Collection entries
________
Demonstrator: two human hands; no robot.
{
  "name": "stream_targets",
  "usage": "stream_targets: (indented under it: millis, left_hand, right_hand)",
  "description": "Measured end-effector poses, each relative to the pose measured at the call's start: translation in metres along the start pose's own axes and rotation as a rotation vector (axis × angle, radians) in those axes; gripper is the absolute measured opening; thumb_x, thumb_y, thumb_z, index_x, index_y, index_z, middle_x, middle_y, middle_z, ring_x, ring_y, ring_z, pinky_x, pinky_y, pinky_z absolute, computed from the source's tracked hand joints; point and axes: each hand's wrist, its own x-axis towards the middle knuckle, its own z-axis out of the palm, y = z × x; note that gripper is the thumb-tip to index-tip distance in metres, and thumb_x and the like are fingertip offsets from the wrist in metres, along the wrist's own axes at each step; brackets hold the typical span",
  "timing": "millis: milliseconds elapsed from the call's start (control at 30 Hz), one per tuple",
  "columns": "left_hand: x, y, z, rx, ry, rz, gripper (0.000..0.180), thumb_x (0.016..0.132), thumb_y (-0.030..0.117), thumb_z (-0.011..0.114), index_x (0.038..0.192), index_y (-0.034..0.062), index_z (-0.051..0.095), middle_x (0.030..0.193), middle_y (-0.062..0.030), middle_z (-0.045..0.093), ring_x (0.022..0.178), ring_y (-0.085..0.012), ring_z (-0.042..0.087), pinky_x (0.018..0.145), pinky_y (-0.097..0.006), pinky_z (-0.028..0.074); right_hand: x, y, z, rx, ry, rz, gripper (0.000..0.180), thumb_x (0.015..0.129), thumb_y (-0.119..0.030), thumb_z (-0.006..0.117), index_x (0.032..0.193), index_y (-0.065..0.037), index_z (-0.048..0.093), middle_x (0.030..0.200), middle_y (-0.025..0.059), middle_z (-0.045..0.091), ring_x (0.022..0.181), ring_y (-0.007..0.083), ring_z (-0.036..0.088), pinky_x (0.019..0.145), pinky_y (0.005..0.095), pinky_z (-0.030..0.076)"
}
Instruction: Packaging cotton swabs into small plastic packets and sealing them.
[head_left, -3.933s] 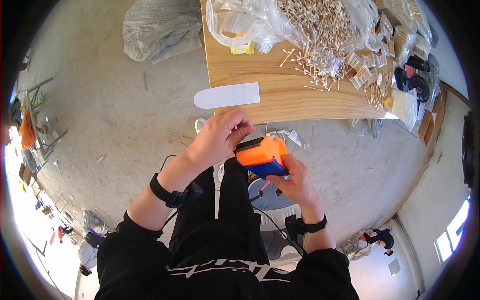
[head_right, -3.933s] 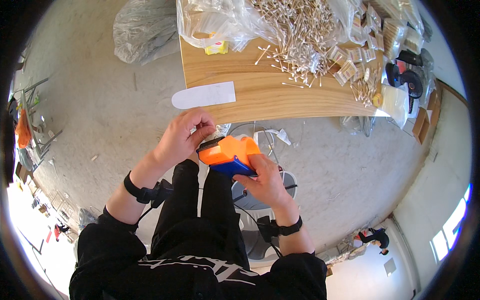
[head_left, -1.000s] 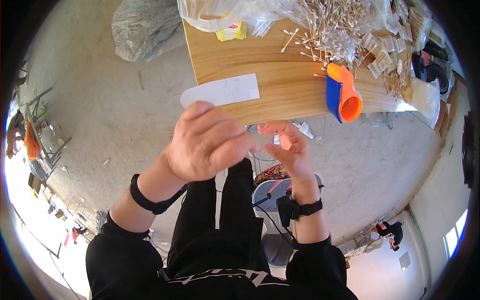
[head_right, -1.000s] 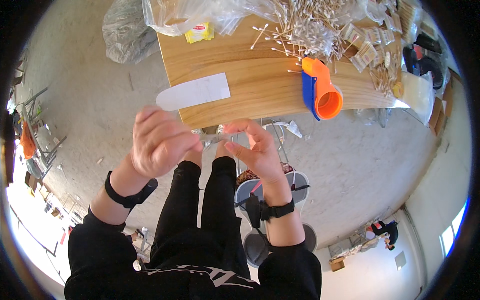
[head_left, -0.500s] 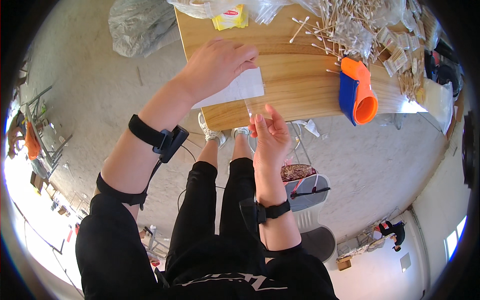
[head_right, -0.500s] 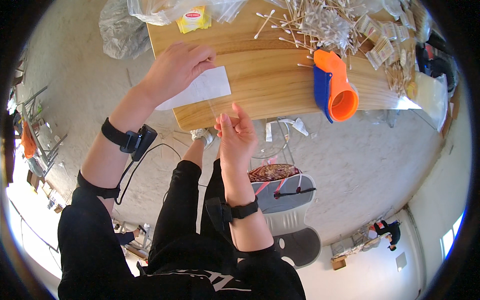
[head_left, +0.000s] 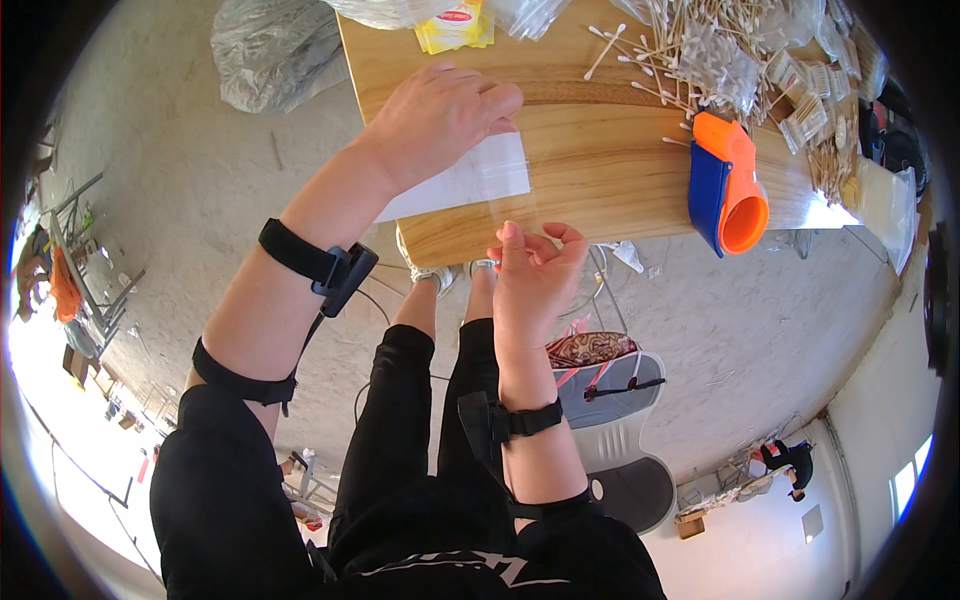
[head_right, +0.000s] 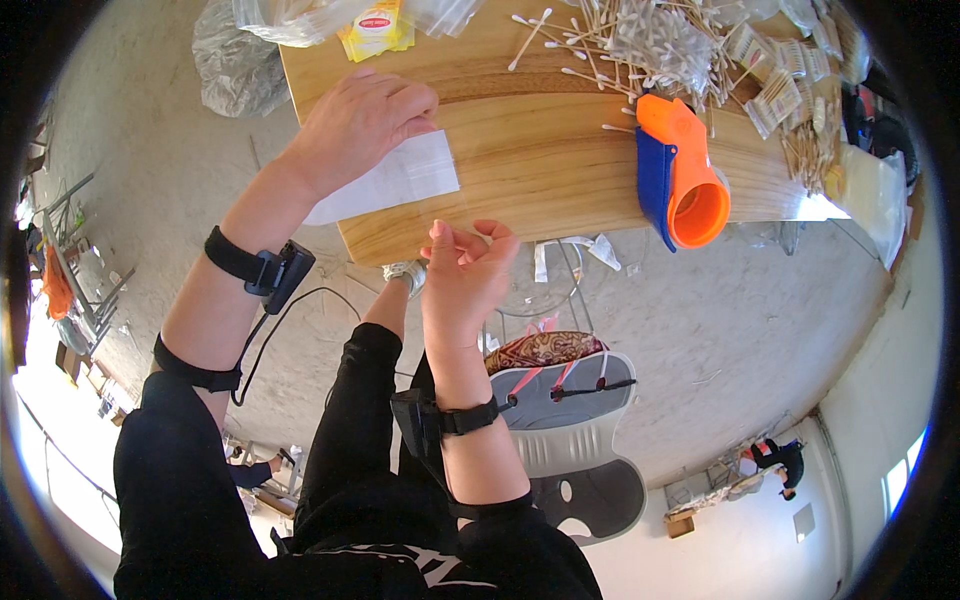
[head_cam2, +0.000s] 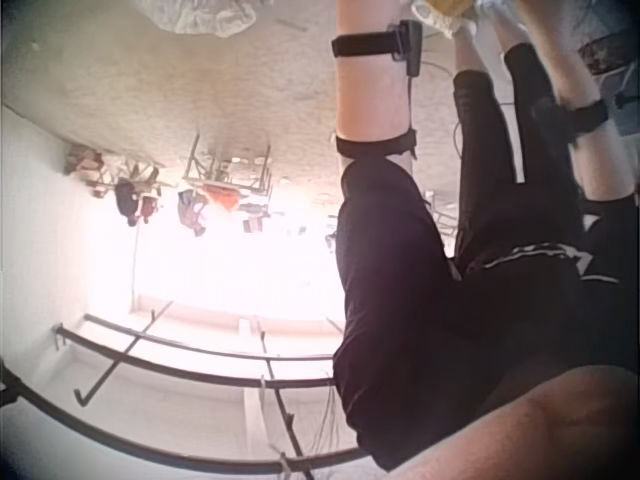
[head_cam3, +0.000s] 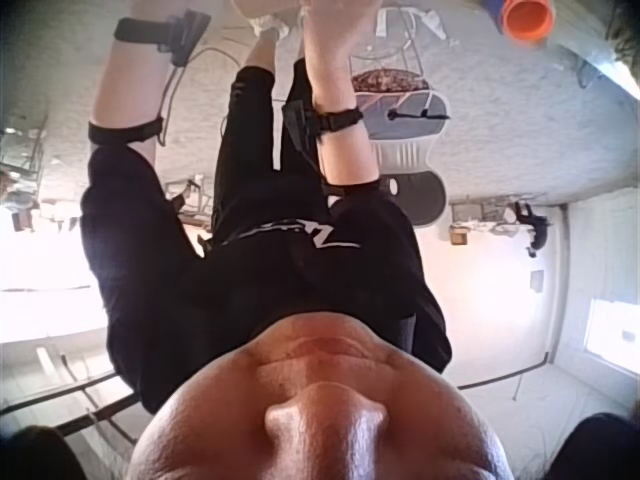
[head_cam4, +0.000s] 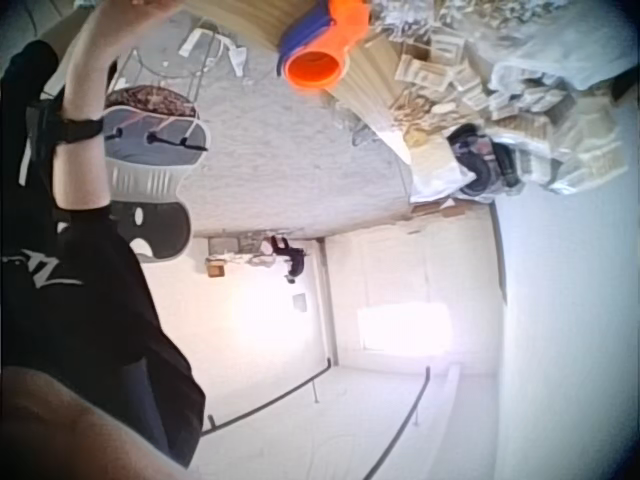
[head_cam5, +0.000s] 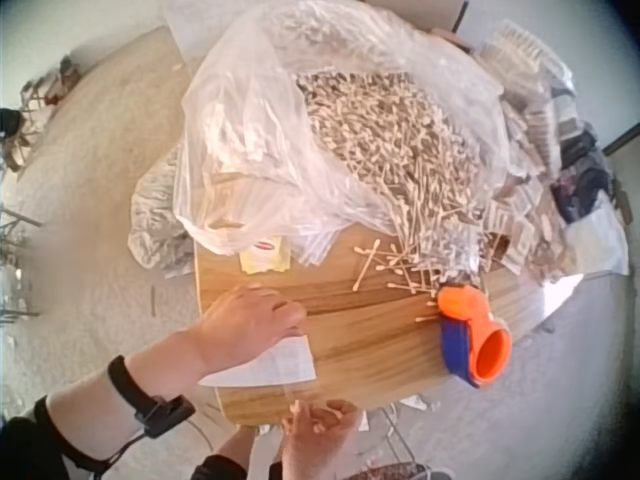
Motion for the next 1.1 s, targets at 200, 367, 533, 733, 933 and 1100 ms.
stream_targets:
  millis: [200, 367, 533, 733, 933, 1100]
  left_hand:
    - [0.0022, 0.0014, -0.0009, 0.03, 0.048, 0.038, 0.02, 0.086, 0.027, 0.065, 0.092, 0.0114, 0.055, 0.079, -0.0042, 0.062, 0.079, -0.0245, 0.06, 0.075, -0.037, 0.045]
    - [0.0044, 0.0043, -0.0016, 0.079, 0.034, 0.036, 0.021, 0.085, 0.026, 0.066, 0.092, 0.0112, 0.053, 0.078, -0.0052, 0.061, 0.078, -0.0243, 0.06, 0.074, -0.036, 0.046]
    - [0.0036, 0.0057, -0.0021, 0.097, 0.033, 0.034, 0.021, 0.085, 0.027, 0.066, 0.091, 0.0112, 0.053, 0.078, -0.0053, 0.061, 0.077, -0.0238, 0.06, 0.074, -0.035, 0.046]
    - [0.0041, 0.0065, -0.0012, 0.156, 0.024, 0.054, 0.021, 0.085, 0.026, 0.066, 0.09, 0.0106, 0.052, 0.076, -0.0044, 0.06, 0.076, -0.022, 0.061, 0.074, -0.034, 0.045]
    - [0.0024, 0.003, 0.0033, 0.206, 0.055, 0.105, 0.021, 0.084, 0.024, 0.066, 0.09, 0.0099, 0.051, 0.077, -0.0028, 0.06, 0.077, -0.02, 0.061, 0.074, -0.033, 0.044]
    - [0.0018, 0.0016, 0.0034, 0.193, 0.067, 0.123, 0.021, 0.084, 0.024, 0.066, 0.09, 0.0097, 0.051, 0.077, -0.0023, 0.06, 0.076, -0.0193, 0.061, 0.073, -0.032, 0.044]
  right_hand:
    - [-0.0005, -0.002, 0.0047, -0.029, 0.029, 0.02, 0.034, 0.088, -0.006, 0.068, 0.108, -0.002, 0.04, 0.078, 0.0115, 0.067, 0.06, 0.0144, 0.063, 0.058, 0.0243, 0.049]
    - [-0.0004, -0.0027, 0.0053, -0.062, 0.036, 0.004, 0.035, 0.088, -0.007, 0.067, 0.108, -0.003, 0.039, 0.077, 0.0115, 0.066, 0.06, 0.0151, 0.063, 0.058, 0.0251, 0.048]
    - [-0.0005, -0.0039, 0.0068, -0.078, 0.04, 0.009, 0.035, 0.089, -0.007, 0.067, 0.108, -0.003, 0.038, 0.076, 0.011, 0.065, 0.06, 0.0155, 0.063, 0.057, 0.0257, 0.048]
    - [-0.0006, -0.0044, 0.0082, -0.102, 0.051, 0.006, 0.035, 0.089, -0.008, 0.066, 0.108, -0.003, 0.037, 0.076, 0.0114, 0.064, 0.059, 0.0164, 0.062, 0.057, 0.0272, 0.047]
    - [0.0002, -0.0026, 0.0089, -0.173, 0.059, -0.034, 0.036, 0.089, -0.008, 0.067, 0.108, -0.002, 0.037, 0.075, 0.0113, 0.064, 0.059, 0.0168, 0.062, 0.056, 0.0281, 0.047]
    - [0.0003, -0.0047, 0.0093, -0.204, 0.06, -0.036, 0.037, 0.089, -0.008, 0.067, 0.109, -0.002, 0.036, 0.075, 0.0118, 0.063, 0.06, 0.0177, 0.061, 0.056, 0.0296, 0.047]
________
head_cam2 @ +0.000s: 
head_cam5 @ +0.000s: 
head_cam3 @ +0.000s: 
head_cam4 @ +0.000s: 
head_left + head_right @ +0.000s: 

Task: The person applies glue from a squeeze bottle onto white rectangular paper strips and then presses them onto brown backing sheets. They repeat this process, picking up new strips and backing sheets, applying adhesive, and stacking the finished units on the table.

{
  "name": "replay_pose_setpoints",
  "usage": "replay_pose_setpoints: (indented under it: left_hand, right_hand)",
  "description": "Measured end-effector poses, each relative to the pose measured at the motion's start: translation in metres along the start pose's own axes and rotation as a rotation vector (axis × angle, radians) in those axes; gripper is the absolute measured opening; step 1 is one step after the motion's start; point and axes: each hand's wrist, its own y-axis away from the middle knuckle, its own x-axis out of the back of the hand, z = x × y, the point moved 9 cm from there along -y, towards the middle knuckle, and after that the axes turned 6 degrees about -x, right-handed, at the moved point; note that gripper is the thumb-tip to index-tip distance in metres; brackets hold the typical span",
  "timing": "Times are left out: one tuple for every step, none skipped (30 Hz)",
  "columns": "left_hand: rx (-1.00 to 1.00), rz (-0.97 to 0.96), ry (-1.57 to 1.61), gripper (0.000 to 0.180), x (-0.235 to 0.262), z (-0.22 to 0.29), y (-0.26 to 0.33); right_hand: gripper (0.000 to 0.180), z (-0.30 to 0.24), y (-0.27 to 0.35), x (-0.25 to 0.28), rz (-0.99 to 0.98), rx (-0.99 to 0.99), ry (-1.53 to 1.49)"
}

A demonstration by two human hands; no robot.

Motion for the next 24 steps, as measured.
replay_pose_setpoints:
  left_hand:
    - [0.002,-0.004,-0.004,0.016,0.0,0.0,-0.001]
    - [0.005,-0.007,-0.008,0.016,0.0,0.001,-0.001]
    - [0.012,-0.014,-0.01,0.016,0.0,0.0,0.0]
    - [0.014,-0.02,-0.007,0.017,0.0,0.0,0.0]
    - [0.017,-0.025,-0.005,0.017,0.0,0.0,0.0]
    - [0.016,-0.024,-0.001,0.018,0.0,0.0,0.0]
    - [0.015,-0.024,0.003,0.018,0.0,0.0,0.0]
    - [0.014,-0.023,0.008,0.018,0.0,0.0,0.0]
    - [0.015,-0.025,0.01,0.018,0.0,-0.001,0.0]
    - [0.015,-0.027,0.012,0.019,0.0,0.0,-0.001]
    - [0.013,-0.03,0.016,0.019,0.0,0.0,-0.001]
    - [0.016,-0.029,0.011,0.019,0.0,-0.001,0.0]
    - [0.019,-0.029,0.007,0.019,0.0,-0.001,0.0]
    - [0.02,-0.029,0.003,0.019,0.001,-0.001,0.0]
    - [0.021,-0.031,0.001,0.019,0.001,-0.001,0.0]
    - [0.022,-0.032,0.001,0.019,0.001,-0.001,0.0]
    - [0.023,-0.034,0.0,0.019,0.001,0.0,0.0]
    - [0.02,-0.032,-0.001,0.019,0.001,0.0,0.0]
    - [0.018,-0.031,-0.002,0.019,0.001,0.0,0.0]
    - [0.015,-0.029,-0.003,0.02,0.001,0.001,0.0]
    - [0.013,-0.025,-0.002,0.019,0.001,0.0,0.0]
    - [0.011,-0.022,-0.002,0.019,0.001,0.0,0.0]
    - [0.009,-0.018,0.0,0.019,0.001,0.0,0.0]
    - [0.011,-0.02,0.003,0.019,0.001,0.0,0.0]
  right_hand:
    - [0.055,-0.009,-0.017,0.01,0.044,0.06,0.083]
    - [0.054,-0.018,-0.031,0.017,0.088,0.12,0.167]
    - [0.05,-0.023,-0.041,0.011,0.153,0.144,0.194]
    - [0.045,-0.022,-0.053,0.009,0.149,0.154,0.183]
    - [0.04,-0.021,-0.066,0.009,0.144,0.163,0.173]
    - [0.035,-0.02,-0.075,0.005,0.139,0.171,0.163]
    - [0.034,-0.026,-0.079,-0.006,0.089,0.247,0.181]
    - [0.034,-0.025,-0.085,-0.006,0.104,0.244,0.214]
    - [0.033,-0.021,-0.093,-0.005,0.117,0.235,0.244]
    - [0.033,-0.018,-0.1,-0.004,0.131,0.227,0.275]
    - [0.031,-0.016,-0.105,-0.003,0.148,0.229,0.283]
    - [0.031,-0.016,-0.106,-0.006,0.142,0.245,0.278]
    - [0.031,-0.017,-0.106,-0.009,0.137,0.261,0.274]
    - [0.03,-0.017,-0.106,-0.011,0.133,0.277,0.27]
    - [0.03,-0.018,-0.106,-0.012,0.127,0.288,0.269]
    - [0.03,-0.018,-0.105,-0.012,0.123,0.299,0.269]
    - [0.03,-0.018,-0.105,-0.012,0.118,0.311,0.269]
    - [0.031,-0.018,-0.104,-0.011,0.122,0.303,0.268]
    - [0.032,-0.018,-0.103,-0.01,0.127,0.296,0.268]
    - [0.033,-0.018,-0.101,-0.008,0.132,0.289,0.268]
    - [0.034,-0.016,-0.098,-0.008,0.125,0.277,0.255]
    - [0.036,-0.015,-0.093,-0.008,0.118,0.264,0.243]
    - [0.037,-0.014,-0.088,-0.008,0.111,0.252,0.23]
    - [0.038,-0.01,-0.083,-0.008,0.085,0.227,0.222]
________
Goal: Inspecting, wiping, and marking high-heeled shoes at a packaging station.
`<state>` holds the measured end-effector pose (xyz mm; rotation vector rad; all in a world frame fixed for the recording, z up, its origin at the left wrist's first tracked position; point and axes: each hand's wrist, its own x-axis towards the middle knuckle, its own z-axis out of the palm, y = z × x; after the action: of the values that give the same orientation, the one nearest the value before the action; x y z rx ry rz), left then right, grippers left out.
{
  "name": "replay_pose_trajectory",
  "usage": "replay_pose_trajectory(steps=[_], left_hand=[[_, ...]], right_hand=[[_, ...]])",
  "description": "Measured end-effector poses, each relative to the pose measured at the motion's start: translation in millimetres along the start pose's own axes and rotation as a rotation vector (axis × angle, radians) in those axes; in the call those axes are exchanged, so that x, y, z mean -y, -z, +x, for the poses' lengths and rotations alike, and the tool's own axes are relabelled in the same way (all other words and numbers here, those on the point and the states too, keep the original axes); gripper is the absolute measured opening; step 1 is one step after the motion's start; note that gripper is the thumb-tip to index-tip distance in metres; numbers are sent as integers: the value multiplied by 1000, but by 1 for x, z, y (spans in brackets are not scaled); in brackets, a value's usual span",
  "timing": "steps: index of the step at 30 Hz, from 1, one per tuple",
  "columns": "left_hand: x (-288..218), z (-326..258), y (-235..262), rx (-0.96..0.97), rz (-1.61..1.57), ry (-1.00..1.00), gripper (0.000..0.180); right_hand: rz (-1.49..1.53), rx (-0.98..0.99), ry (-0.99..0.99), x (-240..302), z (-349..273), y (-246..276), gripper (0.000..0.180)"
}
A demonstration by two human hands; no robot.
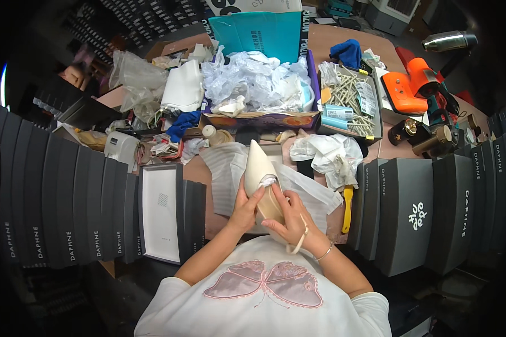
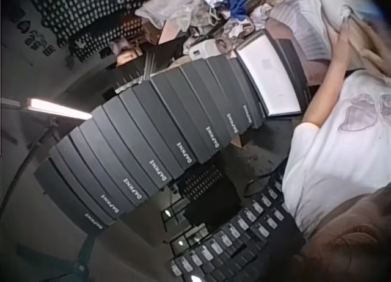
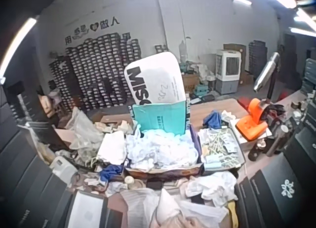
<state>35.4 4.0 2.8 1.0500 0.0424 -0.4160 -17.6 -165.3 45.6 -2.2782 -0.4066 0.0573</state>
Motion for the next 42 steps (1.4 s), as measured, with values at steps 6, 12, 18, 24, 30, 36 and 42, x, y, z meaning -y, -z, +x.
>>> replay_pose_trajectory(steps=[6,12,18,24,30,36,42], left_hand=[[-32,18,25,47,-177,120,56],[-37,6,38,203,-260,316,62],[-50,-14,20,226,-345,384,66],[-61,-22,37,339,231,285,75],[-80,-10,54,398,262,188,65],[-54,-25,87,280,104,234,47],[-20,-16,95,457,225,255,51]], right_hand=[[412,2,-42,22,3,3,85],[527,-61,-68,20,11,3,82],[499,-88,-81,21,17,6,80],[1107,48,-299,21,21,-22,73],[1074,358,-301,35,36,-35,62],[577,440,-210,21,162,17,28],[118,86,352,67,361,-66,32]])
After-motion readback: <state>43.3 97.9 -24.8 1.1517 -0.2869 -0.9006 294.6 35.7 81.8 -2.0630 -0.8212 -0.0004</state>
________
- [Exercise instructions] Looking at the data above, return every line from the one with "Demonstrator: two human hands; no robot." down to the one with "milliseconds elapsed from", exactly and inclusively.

- [Task solution]
Demonstrator: two human hands; no robot.
{
  "name": "stream_targets",
  "usage": "stream_targets: (indented under it: millis, left_hand, right_hand)",
  "description": "Measured end-effector poses, each relative to the pose measured at the call's start: translation in metres along the start pose's own axes and rotation as a rotation vector (axis × angle, radians) in those axes; gripper is the absolute measured opening; thumb_x, thumb_y, thumb_z, index_x, index_y, index_z, middle_x, middle_y, middle_z, ring_x, ring_y, ring_z, pinky_x, pinky_y, pinky_z absolute, computed from the source's tracked hand joints; point and axes: each hand's wrist, its own x-axis towards the middle knuckle, its own z-axis out of the palm, y = z × x; note that gripper is the thumb-tip to index-tip distance in metres, and thumb_x and the like are fingertip offsets from the wrist in metres, along the wrist's own axes at each step; brackets hold the typical span",
  "timing": "millis: milliseconds elapsed from the call's start (control at 30 Hz), one per tuple",

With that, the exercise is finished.